# What is highest lumen output 1watt led?



## blake711 (Dec 15, 2011)

What 1watt LED has the highest Lumen output currently and what is the output? thanks!


----------



## LEDAdd1ct (Dec 15, 2011)

I am not an expert, but I believe the XM-L is the most efficient LED (December 16, 2011), so will give the most lumens at one watt. 

Someone else should either confirm this or correct...


----------



## CKOD (Dec 16, 2011)

LEDAdd1ct said:


> I am not an expert, but I believe the XM-L is the most efficient LED (December 16, 2011), so will give the most lumens at one watt.
> 
> Someone else should either confirm this or correct...

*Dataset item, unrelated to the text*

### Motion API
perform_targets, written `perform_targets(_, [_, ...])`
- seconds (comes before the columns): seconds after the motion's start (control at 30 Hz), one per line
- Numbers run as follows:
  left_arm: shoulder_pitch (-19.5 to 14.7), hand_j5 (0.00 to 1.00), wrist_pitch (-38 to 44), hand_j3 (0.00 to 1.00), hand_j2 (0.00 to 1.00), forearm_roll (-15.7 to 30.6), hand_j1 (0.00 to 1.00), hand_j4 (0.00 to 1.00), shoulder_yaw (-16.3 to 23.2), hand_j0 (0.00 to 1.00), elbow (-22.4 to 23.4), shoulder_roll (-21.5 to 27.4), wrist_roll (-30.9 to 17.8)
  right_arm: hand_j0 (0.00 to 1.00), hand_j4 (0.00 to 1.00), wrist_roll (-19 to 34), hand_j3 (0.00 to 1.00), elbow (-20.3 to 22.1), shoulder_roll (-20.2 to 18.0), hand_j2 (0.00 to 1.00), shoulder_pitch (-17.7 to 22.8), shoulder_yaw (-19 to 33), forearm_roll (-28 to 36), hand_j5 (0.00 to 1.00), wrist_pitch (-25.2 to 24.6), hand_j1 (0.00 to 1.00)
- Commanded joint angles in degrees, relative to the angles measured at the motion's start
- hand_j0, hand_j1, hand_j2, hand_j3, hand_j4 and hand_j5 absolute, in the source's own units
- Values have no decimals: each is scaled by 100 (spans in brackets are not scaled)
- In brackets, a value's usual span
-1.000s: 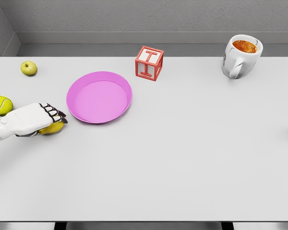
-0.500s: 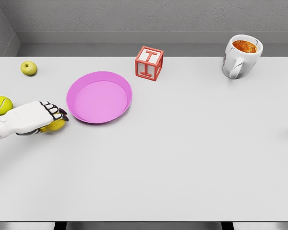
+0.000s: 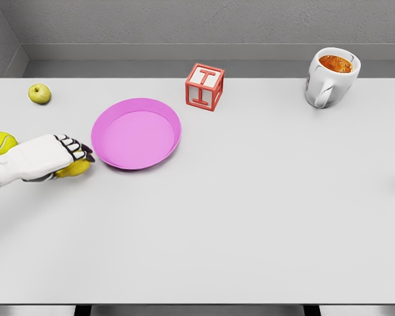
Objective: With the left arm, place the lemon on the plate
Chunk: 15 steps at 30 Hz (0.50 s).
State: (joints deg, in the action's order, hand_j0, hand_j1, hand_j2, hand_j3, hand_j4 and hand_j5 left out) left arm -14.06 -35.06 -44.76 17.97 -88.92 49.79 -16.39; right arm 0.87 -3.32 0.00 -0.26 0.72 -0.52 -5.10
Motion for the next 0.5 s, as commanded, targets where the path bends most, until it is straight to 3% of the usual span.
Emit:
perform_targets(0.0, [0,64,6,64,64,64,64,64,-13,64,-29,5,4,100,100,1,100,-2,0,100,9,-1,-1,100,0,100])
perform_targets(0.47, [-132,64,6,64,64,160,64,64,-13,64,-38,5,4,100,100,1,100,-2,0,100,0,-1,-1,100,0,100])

As far as cree's product line, this is true. An XM-L S2 bin is good for ~160 lumens at 1W, or a bit over 350mA (25C junction temp) I cant comment on other companies products, I know Nichia has had some press releases on effeciency lately with comparable lm/w ratings but I think they were sub 1-watt LEDs


----------



## degarb (Dec 30, 2011)

Yes, 1 to 1.25 watt is most useful drive level ~ 10 to 8 hour battery life with typical good battery packs. Shorter times mean fewer days per year you can use, the less the light will be toted around, making the light impractical and non productive.

However, the replies don't compare this to xpe or other leds. What is lux also at this drive level-not with comparable reflector but practical reflector to max lux.


----------